Once the pictures have been removed, repeat the remainder of the records exactly.

■ ■ ■ ■ ■

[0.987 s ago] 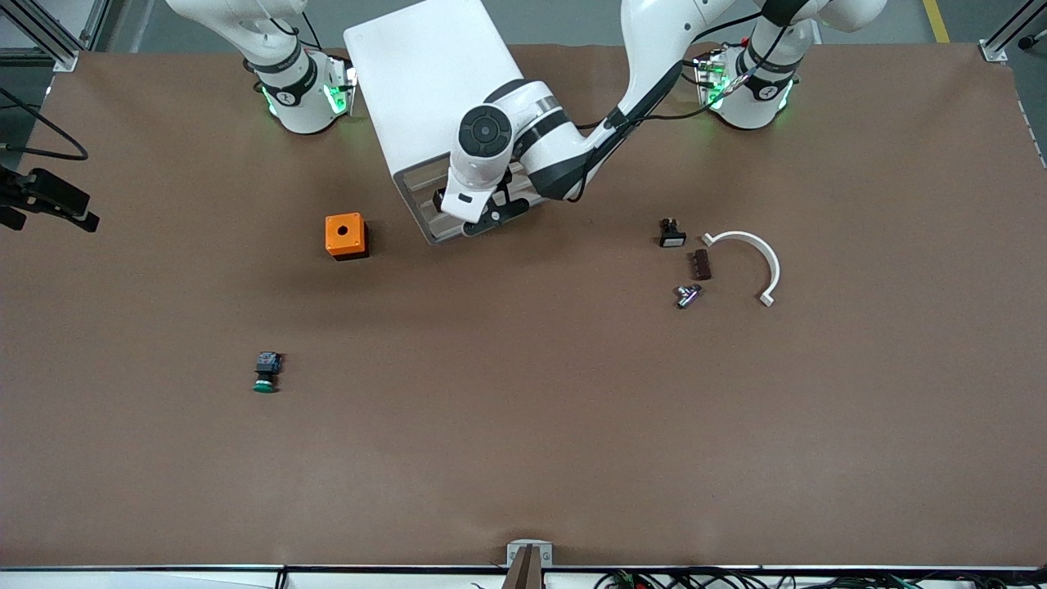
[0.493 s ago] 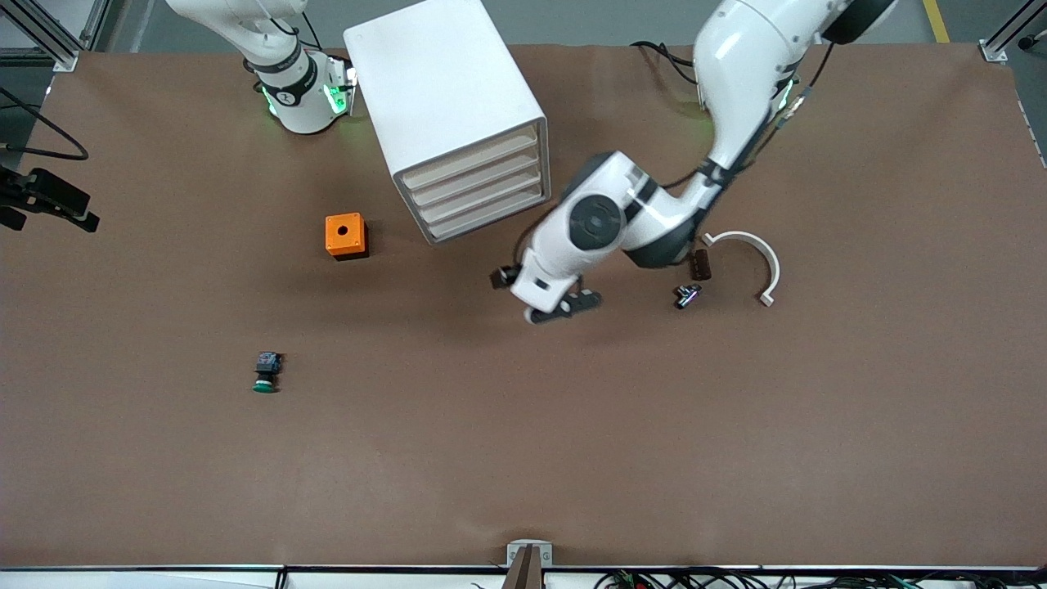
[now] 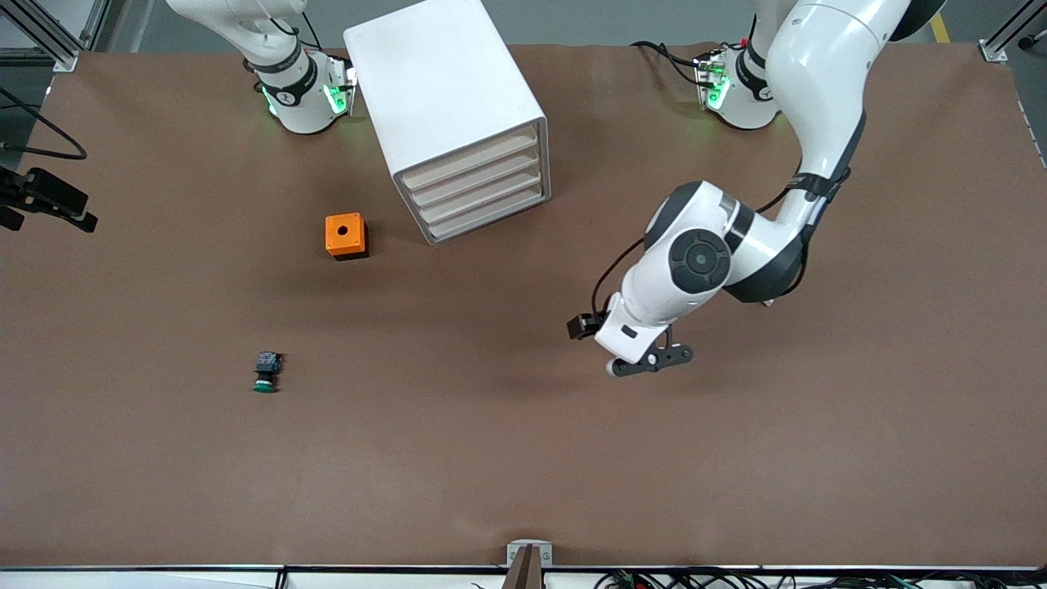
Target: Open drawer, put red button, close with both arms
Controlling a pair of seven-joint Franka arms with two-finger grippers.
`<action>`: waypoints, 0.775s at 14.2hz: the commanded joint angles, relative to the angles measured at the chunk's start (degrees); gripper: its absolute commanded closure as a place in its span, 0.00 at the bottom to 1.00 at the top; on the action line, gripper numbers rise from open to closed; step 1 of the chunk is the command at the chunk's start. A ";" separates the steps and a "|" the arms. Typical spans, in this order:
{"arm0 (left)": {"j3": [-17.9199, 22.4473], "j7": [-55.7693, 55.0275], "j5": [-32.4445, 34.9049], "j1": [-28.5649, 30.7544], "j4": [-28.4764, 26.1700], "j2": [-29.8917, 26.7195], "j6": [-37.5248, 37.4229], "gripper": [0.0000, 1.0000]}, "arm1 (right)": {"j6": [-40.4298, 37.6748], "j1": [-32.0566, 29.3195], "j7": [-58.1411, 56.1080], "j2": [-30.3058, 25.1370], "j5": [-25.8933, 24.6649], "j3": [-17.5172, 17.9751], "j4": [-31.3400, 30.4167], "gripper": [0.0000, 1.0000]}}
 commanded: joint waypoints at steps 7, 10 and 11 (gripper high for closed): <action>6.50 29.68 0.73 12.04 -0.90 -9.61 -9.12 0.00 | -0.14 0.30 0.93 1.25 -0.14 0.08 1.36 0.00; 8.62 29.85 0.29 11.86 -1.95 -15.76 -14.74 0.00 | -0.14 0.47 0.84 1.43 -0.49 0.08 1.45 0.00; 8.97 29.68 0.28 11.86 -3.18 -18.39 -16.32 0.00 | -0.14 0.47 0.84 1.52 -0.49 0.08 1.45 0.00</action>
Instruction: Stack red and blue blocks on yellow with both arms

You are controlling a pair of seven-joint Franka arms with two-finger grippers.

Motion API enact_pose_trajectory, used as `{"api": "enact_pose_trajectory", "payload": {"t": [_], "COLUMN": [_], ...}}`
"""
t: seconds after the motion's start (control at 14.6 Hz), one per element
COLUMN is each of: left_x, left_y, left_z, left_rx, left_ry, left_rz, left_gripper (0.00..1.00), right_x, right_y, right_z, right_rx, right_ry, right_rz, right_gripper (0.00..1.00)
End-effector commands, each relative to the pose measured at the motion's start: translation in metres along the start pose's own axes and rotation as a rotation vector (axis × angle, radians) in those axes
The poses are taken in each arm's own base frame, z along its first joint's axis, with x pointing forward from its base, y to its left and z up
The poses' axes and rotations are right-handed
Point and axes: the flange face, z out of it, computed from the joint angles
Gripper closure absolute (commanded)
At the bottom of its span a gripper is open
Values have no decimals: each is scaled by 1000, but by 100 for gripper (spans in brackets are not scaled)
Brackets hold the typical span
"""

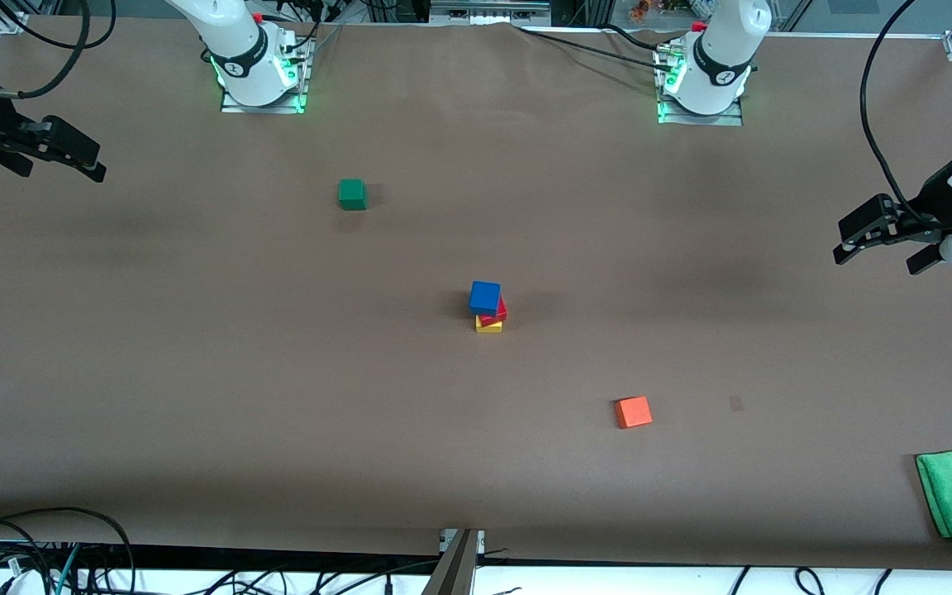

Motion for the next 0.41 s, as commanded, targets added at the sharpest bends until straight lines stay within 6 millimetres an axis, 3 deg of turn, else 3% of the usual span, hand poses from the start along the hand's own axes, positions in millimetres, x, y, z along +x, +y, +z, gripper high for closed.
{"api": "enact_pose_trajectory", "payload": {"t": [0.0,0.34], "left_x": [-2,-3], "left_y": [1,1], "left_z": [-3,-4], "left_rx": [16,16], "left_ry": [-5,-5], "left_rz": [-7,-18], "left_gripper": [0,0], "right_x": [-4,-8], "right_y": [10,8], "right_z": [-8,-12], "right_rx": [1,3], "right_ry": [-1,3], "right_rz": [18,7], "right_gripper": [0,0]}}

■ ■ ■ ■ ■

EXERCISE OUTPUT
[0.987 s ago] 
[0.493 s ago] 
[now] 
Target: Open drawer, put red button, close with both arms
Controlling a pair of seven-joint Franka arms with two-finger grippers.
`<action>`: waypoints, 0.775s at 14.2hz: the commanded joint angles, relative to the angles measured at the chunk's start (degrees); gripper: its absolute commanded closure as a place in its span, 0.00 at the bottom to 1.00 at the top; on the action line, gripper numbers rise from open to closed; step 1 of the chunk is the command at the chunk's start. A ";" separates the steps and a "|" the arms. Typical spans, in this order:
{"arm0 (left)": {"j3": [-17.9199, 22.4473], "j7": [-55.7693, 55.0275], "j5": [-32.4445, 34.9049], "j1": [-28.5649, 30.7544], "j4": [-28.4764, 26.1700], "j2": [-29.8917, 26.7195], "j6": [-37.5248, 37.4229], "gripper": [0.0000, 1.0000]}, "arm1 (right)": {"j6": [-40.4298, 37.6748], "j1": [-32.0566, 29.3195], "j7": [-58.1411, 56.1080], "j2": [-30.3058, 25.1370], "j5": [-25.8933, 24.6649], "j3": [-17.5172, 17.9751], "j4": [-31.3400, 30.4167], "gripper": [0.0000, 1.0000]}}
 commanded: joint waypoints at steps 7, 10 and 11 (gripper high for closed): <action>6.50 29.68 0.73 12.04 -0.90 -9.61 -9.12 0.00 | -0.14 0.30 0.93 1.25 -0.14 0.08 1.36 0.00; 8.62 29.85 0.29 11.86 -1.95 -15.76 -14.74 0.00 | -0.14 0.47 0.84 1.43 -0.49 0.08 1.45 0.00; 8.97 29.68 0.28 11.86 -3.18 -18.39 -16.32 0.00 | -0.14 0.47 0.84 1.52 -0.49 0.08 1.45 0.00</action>
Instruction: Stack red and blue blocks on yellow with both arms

You are controlling a pair of seven-joint Franka arms with two-finger grippers.

Motion API enact_pose_trajectory, used as `{"api": "enact_pose_trajectory", "payload": {"t": [_], "COLUMN": [_], ...}}`
"""
t: seconds after the motion's start (control at 14.6 Hz), one per element
COLUMN is each of: left_x, left_y, left_z, left_rx, left_ry, left_rz, left_gripper (0.00..1.00), right_x, right_y, right_z, right_rx, right_ry, right_rz, right_gripper (0.00..1.00)
End-effector commands, each relative to the pose measured at the motion's start: translation in metres along the start pose's own axes and rotation as a rotation vector (axis × angle, radians) in those axes
The poses are taken in each arm's own base frame, z along its first joint's axis, with x pointing forward from its base, y to its left and z up
The poses' axes and rotations are right-handed
Point and axes: the flange face, z out of it, computed from the joint angles
Gripper closure absolute (commanded)
At the bottom of its span a gripper is open
Values have no decimals: each is scaled by 1000, but by 100 for gripper (spans in brackets are not scaled)
Brackets hold the typical span
"""


Motion for the next 0.41 s, as commanded, targets added at the sharpest bends until straight lines stay within 6 millimetres an axis, 3 deg of turn, else 3% of the usual span, hand poses from the start along the hand's own axes, positions in millimetres, x, y, z along +x, +y, +z, gripper high for closed.
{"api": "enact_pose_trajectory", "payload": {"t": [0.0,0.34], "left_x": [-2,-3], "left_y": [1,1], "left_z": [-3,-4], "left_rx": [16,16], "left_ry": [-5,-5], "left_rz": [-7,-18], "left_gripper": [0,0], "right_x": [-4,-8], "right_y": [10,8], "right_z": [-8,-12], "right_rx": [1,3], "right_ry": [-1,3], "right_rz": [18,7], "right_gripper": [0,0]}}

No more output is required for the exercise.